Already we can see many other examples of what will happen—for good and for ill—as Asians get more involved in global governance. In the UN Human Rights Council, most Asians—whether Israel, Arabs, or Chinese—are not interested in Western countries’ (or one anothers’) efforts at annual reviews of their records. They would just as soon shut the Council down—though it was the United States that quit the body altogether in 2018. The World Bank has sought to make itself more relevant in Asia by pushing critical units out of Washington and expanding its offices from Istanbul to Singapore. Those Asian hubs do not simply carry out the headquarters’ agenda; rather, they serve Asia’s priorities of infrastructure and clean energy. The international police federation Interpol has established a twin Asian headquarters in Singapore to focus on tackling cybercrime, but China and Russia are using the organization to issue more politically motivated “red notices” to apprehend enemies of the state—including the head of the Interpol itself, Chinese Meng Hongwei, who vanished during a visit to China in September 2018. The growing number of Asian banks participating in the SWIFT interbank network has increased the organization’s ability to facilitate global financial flows, but these new participants are taking a tougher line against excluding Iranian banks, which the United States has tried to do.
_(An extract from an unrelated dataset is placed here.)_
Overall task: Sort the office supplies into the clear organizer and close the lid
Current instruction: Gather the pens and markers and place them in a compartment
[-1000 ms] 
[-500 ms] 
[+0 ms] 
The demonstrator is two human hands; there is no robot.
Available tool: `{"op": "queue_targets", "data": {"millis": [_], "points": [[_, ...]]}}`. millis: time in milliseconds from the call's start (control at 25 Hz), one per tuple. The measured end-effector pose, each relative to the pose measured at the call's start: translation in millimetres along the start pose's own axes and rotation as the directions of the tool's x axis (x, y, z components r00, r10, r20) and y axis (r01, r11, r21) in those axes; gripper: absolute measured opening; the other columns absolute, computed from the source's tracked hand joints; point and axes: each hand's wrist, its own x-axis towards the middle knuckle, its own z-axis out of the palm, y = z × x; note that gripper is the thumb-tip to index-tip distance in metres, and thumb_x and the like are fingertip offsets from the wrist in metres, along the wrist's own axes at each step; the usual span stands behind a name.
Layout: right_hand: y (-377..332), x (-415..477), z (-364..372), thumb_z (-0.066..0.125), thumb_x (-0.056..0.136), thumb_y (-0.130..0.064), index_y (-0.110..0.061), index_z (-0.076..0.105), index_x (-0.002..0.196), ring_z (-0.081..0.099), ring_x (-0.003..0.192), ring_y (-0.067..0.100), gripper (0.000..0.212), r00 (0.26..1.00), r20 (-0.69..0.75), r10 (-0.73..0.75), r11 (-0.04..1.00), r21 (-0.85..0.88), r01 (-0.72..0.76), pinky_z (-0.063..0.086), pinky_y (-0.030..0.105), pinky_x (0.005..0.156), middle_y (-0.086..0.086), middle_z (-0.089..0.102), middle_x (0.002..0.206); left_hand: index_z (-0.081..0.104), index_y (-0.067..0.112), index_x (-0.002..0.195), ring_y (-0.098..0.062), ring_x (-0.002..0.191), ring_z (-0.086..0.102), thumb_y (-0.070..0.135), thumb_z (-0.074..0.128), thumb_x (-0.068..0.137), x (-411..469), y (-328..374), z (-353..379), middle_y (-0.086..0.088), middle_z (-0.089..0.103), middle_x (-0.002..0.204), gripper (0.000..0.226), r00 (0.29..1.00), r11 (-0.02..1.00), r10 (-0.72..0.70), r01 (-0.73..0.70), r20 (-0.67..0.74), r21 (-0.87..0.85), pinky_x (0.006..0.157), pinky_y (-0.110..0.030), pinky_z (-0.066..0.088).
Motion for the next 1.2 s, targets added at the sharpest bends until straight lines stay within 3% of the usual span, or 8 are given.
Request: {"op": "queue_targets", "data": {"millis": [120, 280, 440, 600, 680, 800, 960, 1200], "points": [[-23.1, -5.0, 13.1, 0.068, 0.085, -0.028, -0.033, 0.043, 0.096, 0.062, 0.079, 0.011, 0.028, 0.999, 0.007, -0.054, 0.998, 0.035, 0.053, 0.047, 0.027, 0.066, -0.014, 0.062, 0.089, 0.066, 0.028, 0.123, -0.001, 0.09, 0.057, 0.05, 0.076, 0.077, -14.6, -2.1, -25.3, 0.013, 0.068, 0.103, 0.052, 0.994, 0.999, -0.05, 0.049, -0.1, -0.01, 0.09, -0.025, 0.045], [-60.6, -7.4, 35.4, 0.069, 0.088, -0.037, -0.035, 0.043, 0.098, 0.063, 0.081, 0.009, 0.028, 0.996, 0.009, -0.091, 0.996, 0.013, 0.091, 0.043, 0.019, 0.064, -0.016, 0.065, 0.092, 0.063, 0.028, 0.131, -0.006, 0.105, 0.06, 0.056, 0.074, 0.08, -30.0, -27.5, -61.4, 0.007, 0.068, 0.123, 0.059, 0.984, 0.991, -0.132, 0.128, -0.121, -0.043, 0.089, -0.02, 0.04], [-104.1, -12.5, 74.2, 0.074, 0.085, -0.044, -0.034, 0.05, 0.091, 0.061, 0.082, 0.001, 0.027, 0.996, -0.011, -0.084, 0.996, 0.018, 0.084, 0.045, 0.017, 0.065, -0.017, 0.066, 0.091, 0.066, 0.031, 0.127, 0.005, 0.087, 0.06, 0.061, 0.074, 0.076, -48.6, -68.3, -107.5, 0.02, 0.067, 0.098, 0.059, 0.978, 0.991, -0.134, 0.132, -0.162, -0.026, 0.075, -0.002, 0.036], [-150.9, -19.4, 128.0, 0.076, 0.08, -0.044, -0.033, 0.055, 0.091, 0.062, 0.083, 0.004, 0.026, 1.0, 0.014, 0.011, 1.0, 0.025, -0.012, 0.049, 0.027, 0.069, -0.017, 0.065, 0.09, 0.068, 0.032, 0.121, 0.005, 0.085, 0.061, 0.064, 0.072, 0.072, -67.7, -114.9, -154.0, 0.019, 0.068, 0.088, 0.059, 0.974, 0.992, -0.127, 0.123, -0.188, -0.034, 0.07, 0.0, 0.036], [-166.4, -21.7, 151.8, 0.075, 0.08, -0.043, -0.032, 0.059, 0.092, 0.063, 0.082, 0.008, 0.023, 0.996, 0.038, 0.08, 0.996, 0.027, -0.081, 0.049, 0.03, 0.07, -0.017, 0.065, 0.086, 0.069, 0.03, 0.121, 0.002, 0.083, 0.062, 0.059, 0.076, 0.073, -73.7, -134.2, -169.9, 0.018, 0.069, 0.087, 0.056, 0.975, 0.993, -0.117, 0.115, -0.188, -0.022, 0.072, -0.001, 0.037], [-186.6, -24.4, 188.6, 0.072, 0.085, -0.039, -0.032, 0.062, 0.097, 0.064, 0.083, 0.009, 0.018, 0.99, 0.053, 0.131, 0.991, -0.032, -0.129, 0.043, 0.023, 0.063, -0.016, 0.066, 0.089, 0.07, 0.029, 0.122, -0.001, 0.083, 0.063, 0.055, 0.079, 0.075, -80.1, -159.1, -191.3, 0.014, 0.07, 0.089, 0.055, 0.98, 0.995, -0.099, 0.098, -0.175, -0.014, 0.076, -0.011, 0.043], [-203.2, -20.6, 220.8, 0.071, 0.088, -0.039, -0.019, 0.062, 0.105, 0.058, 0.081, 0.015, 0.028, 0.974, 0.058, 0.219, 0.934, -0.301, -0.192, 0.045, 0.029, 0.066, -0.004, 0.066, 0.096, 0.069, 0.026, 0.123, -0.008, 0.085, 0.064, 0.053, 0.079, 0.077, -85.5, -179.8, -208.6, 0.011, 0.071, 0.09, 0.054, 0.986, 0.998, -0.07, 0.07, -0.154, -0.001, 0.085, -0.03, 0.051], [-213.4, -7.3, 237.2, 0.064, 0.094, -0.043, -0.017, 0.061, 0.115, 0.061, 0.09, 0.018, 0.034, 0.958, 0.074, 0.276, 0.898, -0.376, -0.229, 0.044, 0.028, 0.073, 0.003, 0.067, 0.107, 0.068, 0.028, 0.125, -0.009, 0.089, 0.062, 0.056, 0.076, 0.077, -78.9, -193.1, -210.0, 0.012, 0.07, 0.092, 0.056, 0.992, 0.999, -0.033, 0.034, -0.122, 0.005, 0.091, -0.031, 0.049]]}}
In partnership with the World Economic Forum, Japan, China, and India have set up cen
ters to help design the future of regulation of AI, blockchain, drone, and other technologies. At the International Telecommunications Union (ITU), where the future of Internet regulation is taking shape, Asian officials go toe to toe with Americans and Europeans on matters of data privacy and e-commerce regulation.
The future landscape of global regulation appears to be a hybrid of conventional Western rules and Asian practices. Investments by Asian sovereign wealth funds will be robust, but much more scrutiny of deals will create greater transparency. The United States and European Union will ever more confidently block Chinese investments in their territories unless their companies are granted reciprocal access—and have protections for their innovations. All the while, other Asian powers will be building their technological and financial foundations, snapping up assets where Chinese are rejected and building their own global portfolios. The only new global rules that will be accepted will be those that Asians agree to.
10
Asia Goes Global: The Fusion of Civilizations
To describe something as “Asian” can often have opposite connotations: elegant or unsophisticated, precise or chaotic, risk averse or bold. Not only do outsiders have divergent understandings of “Asian,” but so, too, do Asians. The vast diversity of Asian tongues from Arabic, Turkish, and Farsi to Chinese, Vietnamese, and Bahasa is a salient reminder that Asians will always struggle to speak with one voice. European colonialism also had a lasting impact on the construction of national identity, warping it from inclusive to exclusive. Asians identify themselves to one another by their country of origin—and do the same when they go abroad: Indians, Chinese, and Koreans don’t travel the world saying they are “Asian.” The notion of “Asian” thus appears to be an artificial construct. Among Asians, there is no longer any common understanding of what it means to be Asian. Europe may have invented the term for Asia’s geography, but it has robbed Asia of Asian identity. It does not help that Western media accounts of intra-Asian relations can be summed up with one predictable word—nationalism—usually modified by adjectives such as toxic and virulent.